| About this exercise |
Go through the data below and return each line containing the word "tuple".

| Recorded data |
◆ ◆ ◆ ◆ ◆

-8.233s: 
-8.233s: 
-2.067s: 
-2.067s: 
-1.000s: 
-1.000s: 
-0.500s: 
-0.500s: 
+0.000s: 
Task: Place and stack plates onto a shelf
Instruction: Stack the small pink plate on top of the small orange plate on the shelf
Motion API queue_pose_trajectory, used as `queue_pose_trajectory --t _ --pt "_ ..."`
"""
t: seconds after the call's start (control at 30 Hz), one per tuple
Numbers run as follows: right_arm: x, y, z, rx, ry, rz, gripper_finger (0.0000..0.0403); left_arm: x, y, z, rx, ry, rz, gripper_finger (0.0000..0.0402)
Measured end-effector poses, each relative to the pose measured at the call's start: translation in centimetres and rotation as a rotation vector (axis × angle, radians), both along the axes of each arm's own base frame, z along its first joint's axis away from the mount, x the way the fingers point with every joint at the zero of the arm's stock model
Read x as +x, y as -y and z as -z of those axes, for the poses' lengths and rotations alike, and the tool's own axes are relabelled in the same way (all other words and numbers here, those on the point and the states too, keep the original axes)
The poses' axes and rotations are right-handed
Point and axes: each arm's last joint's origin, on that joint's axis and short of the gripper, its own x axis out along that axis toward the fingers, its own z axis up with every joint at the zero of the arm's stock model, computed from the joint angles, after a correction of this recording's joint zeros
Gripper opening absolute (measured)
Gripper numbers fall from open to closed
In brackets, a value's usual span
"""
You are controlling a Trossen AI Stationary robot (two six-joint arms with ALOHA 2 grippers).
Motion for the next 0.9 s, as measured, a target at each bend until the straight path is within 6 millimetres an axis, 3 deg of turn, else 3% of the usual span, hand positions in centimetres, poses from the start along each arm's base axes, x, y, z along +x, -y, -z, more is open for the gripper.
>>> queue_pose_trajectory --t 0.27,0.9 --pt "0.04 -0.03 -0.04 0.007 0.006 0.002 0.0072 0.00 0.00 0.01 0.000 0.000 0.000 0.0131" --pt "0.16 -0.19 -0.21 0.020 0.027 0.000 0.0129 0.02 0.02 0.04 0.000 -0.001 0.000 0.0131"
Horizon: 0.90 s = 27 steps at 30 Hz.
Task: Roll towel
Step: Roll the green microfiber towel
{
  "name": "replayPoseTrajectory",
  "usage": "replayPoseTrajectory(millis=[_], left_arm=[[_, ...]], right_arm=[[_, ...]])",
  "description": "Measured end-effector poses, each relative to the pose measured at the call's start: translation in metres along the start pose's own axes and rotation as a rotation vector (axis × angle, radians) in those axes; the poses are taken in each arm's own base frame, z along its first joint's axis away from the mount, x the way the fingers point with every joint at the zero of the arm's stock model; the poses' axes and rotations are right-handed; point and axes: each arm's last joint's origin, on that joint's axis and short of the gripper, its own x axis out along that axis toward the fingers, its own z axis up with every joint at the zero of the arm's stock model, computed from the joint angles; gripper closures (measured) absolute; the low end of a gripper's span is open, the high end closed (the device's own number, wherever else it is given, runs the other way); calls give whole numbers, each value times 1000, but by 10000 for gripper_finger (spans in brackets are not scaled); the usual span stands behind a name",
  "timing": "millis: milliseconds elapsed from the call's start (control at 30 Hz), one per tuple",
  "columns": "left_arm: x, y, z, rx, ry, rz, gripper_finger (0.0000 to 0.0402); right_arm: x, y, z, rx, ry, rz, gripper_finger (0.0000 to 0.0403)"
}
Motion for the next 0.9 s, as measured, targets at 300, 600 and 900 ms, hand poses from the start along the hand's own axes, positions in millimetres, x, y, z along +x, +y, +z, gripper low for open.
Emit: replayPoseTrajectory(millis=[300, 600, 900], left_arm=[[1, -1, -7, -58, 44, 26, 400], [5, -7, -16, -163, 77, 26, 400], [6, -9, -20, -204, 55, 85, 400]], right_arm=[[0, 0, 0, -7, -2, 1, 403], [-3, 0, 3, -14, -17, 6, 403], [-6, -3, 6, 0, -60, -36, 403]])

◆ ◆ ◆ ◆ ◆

| Answer space |
t: seconds after the call's start (control at 30 Hz), one per tuple
  "timing": "millis: milliseconds elapsed from the call's start (control at 30 Hz), one per tuple",

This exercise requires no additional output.